GOAL OF THE EXERCISE> Copy the lines below as they are; omit the images they contain.

DATASET EXTRACT>
----------

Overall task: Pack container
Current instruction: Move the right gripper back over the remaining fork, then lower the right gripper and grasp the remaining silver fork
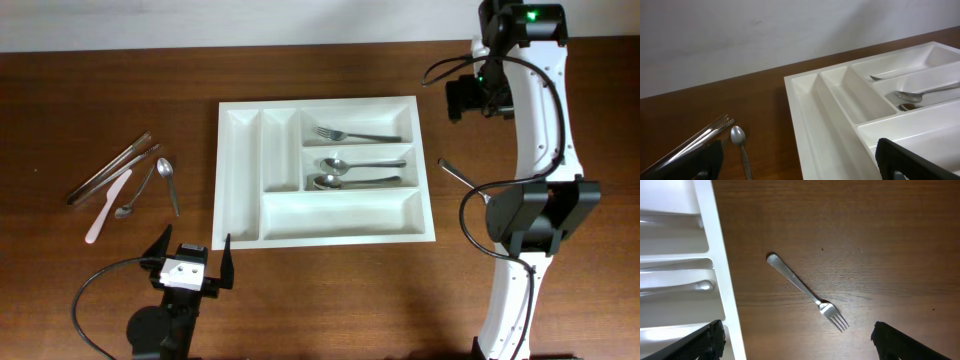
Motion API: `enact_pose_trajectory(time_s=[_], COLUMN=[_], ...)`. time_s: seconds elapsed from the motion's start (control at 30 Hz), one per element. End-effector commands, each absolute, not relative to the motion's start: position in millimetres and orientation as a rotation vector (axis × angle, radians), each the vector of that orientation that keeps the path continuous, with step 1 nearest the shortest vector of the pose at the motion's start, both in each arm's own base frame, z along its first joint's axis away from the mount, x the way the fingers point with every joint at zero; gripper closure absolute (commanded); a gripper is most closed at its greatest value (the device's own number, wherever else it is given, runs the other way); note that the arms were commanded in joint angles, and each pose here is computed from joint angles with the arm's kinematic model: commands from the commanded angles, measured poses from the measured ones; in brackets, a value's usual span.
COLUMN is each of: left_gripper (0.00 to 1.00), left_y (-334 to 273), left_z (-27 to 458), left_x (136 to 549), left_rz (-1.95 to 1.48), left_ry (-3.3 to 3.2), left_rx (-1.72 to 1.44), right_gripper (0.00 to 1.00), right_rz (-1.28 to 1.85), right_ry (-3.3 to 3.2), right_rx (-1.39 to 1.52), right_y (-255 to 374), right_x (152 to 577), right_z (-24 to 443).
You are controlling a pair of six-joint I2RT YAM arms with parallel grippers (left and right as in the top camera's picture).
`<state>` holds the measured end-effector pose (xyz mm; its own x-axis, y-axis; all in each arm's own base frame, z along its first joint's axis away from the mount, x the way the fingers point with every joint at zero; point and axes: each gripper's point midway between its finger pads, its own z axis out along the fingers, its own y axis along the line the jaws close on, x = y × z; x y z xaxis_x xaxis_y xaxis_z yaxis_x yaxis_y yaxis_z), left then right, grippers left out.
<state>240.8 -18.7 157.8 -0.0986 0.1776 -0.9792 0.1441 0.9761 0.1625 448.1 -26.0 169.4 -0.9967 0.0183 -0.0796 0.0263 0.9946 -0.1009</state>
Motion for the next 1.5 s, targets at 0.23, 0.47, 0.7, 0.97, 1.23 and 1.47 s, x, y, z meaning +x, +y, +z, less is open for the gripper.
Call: enact_pose_trajectory(time_s=[0.23, 0.47, 0.7, 0.97, 1.23, 1.47], left_gripper=[0.01, 0.01, 0.01, 0.01, 0.01, 0.01], left_y=[-17, -17, -17, -17, -17, -17], left_z=[157, 157, 157, 157, 157, 157], left_x=[241, 241, 241, 241, 241, 241], left_rz=[0.025, 0.025, 0.025, 0.025, 0.025, 0.025], left_ry=[1.674, 1.674, 1.674, 1.674, 1.674, 1.674], left_rx=[0.230, 0.230, 0.230, 0.230, 0.230, 0.230], right_gripper=[0.00, 0.01, 0.03, 0.12, 0.11, 0.19], right_rz=[-0.182, -0.210, -0.118, -0.131, -0.220, -0.306], right_ry=[2.989, 2.848, 2.863, 2.892, 2.764, 2.680], right_rx=[0.098, 0.173, 0.331, 0.155, -0.232, -0.626], right_y=[-42, -57, -70, -68, -73, -75], right_x=[446, 421, 367, 359, 386, 400], right_z=[189, 196, 160, 98, 88, 86])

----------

ANSWER SPACE>
Overall task: Pack container
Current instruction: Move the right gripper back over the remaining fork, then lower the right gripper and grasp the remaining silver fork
Motion API: `enact_pose_trajectory(time_s=[_], COLUMN=[_], ...)`. time_s: seconds elapsed from the motion's start (control at 30 Hz), one per element. End-effector commands, each absolute, not relative to the motion's start: position in millimetres and orientation as a rotation vector (axis × angle, radians), each the vector of that orientation that keeps the path continuous, with step 1 nearest the shortest vector of the pose at the motion's start, both in each arm's own base frame, z along its first joint's axis away from the mount, x the way the fingers point with every joint at zero; gripper closure absolute (commanded); a gripper is most closed at its greatest value (the device's own number, wherever else it is given, runs the other way); note that the arms were commanded in joint angles, and each pose here is computed from joint angles with the arm's kinematic model: commands from the commanded angles, measured poses from the measured ones; in brackets, a value's usual span.
COLUMN is each of: left_gripper (0.00 to 1.00), left_y (-334 to 273), left_z (-27 to 458), left_x (136 to 549), left_rz (-1.95 to 1.48), left_ry (-3.3 to 3.2), left_rx (-1.72 to 1.44), right_gripper (0.00 to 1.00), right_rz (-1.28 to 1.85), right_ry (-3.3 to 3.2), right_rx (-1.39 to 1.52), right_y (-255 to 374), right_x (152 to 577), right_z (-24 to 443).
You are controlling a pair of six-joint I2RT YAM arms with parallel grippers (left and right as in the top camera's picture).
`<state>` holds the measured end-effector pose (xyz mm; its own x-axis, y-axis; all in each arm's own base frame, z along its first joint's axis away from the mount, x the way the fingers point with every joint at zero; point and axes: each gripper's point midway between its finger pads, its own z axis out along the fingers, its own y axis along the line the jaws close on, x = y × z; x y z xaxis_x xaxis_y xaxis_z yaxis_x yaxis_y yaxis_z), left then right, grippers left out.
<state>240.8 -18.7 157.8 -0.0986 0.1776 -0.9792 0.1441 0.9761 0.1625 448.1 -26.0 169.4 -0.9967 0.0183 -0.0796 0.0263 0.9946 -0.1009</state>
Motion for the next 1.5 s, targets at 0.23, 0.47, 0.7, 0.97, 1.23 and 1.47 s, x, y, z meaning +x, +y, +z, less is open for the gripper.
Call: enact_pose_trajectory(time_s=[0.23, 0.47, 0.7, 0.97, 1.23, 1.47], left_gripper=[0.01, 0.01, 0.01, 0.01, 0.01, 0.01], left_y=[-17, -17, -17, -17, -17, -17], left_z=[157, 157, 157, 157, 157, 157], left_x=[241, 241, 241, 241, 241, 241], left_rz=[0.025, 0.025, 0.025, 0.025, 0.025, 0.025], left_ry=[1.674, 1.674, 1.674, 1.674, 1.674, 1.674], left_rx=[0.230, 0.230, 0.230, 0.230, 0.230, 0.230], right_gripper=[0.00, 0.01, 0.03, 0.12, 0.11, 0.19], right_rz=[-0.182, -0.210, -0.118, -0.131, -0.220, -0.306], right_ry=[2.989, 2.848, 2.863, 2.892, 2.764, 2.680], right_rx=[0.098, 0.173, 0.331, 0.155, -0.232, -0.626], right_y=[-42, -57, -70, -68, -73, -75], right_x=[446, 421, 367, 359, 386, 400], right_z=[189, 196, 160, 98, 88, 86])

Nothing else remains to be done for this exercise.